Posted: September 23rd, 2008, 12:59 pm
by Rocketfan
INDIANAPOLIS - A shortage of road salt and skyrocketing salt prices could mean slippery roads this winter in communities across the nation as officials struggle to keep pavement clear of snow and ice without breaking their budgets.

Heavy snow last year heightened demand for salt, and now many towns can't find enough of it. The shortage could force many cities to salt fewer roads, increasing the risk of accidents. Other communities are abandoning road salt for less expensive but also less effective sand or sand-salt blends.

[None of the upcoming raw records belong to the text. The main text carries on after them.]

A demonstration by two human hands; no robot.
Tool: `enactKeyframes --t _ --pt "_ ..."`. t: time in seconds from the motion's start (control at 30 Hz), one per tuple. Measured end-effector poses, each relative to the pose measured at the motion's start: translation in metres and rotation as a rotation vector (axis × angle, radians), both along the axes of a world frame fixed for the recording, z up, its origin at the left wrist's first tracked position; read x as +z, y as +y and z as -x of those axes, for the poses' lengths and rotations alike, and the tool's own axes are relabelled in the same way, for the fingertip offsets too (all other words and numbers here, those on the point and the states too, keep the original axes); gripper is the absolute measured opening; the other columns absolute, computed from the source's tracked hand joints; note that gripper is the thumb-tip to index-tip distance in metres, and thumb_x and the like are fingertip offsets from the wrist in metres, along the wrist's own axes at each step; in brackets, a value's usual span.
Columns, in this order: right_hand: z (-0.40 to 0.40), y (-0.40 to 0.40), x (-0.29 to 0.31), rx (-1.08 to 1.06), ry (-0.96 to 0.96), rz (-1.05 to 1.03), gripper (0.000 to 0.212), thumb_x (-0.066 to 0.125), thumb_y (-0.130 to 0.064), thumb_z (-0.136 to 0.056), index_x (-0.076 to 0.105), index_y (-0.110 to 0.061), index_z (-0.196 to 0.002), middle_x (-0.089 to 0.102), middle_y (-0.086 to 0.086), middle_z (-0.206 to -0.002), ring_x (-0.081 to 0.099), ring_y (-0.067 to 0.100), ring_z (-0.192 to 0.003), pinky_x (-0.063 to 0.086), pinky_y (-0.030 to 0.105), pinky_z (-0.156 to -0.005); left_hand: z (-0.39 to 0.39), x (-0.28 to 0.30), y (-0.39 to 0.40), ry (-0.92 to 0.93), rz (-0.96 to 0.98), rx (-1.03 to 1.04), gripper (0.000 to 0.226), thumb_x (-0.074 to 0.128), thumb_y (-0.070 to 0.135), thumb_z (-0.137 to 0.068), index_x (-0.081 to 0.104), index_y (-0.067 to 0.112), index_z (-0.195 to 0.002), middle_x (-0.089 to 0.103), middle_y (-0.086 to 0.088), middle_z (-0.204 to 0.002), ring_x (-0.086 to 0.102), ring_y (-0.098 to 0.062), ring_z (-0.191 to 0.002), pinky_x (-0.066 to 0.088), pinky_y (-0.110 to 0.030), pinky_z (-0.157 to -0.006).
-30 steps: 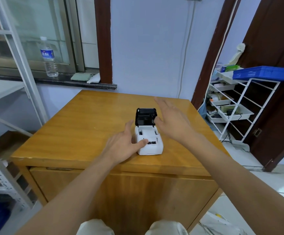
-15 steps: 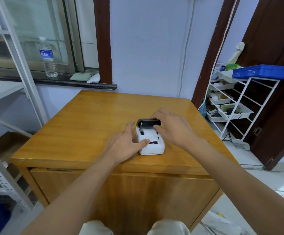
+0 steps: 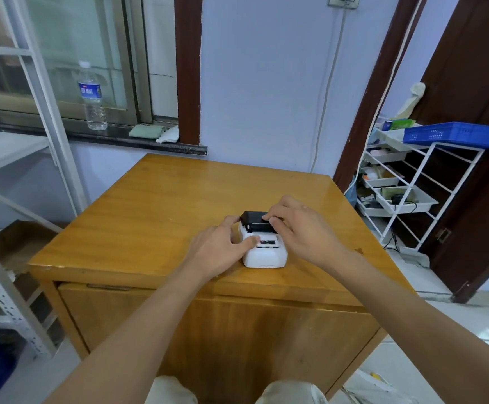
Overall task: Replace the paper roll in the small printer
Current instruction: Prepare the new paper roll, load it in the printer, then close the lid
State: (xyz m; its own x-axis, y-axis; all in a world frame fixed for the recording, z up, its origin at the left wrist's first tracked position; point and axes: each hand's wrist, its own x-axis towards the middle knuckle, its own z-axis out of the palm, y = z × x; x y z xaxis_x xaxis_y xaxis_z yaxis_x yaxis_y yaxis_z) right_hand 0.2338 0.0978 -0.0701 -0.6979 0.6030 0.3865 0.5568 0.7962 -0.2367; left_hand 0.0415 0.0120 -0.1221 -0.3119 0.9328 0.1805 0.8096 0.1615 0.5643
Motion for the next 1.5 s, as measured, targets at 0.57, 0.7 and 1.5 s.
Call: enactKeyframes --t 0.57,0.7,1.5 --pt "0.064 0.064 0.072 -0.247 -0.746 0.752 0.048 0.074 -0.044 -0.096 0.063 -0.02 -0.136 0.08 -0.004 -0.077 0.072 0.007 -0.059 0.039 0.02 -0.051 -0.001 0.006 -0.005 -0.12 -0.019 -0.06 0.06 0.044 0.051 -0.103 0.042 0.03 -0.159 0.074 0.006 -0.083 0.069 -0.014 -0.084 0.057 -0.043 -0.077" --pt "0.08 0.072 0.076 -0.25 -0.87 0.758 0.052 0.074 -0.043 -0.096 0.061 -0.017 -0.14 0.08 -0.006 -0.074 0.068 0.005 -0.054 0.036 0.019 -0.046 0.0 0.005 -0.006 -0.204 -0.008 -0.072 0.057 0.045 0.035 -0.098 0.045 0.033 -0.156 0.076 0.006 -0.078 0.069 -0.013 -0.085 0.055 -0.04 -0.08" --pt "0.047 0.063 0.068 -0.227 -0.697 0.916 0.056 0.068 -0.054 -0.097 0.054 -0.02 -0.139 0.073 0.001 -0.085 0.066 0.01 -0.059 0.037 0.017 -0.042 -0.005 0.009 -0.006 -0.208 -0.003 -0.055 0.059 0.047 0.051 -0.102 0.041 0.032 -0.158 0.077 0.005 -0.076 0.071 -0.014 -0.082 0.057 -0.045 -0.077"
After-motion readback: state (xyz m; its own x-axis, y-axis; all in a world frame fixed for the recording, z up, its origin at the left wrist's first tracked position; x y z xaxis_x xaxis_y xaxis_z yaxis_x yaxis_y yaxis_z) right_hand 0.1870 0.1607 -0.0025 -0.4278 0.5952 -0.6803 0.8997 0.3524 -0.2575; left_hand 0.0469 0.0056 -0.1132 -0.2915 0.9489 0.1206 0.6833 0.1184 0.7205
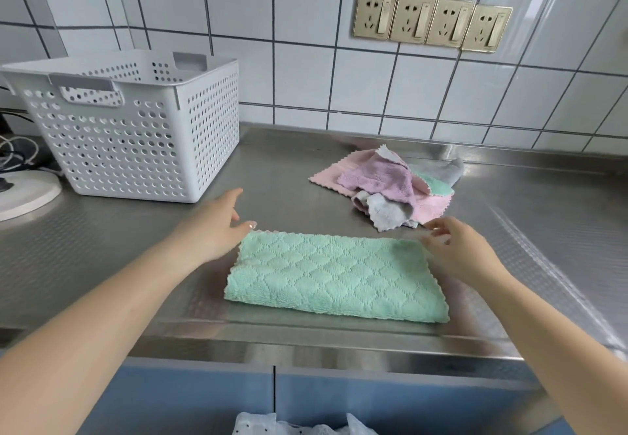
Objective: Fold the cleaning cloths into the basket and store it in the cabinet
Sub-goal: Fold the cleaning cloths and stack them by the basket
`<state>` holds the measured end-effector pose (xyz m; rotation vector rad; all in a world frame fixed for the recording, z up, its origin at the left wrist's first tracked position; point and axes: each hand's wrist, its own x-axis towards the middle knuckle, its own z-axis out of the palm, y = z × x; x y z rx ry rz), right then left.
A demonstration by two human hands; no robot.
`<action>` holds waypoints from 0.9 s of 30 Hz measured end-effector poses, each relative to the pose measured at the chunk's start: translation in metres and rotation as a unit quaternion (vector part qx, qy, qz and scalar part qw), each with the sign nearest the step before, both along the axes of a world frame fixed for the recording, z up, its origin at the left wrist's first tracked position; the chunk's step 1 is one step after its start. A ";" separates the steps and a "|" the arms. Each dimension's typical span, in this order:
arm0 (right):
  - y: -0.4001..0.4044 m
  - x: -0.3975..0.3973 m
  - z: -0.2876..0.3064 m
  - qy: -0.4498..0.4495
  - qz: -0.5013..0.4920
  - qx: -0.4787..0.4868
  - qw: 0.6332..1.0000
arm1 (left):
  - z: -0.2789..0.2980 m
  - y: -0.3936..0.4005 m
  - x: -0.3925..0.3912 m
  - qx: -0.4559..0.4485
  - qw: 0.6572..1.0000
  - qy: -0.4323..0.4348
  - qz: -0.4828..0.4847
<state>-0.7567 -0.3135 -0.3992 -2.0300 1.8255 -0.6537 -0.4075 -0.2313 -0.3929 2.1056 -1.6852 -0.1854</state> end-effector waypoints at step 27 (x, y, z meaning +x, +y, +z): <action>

"The driving public may be the ones who suffer on this," said Robert Young, highway superintendent for northwestern Indiana's LaPorte County, which has 20,000 tons of salt on hand — only half as much as needed to last a normal winter. Because of the shortage, three companies refused to bid on the county's request for more.

http://news.yahoo.com/s/ap/20080922/ap_ ... ST09kDW7oF

Posted: September 23rd, 2008, 1:44 pm
by fan00
Come on snow days!... :D

Posted: September 23rd, 2008, 1:47 pm
by LUconn
Good. Any locality that doesn't get 100+ inches per season and uses salt on the roads needs to be put down anyway. They're just causing unnecessary corrosion on cars.

Posted: September 23rd, 2008, 1:48 pm
by ATrain
LUconn wrote:Good. Any locality that doesn't get 100+ inches per season and uses salt on the roads needs to be put down anyway. They're just causing unnecessary corrosion on cars.
That would be everywhere south of the Mason-Dixon line

Posted: September 23rd, 2008, 1:52 pm
by Sly Fox
Salt on roads ... Thanks for the reminder of why I live in Texas. I needed it the past and a half after Ike.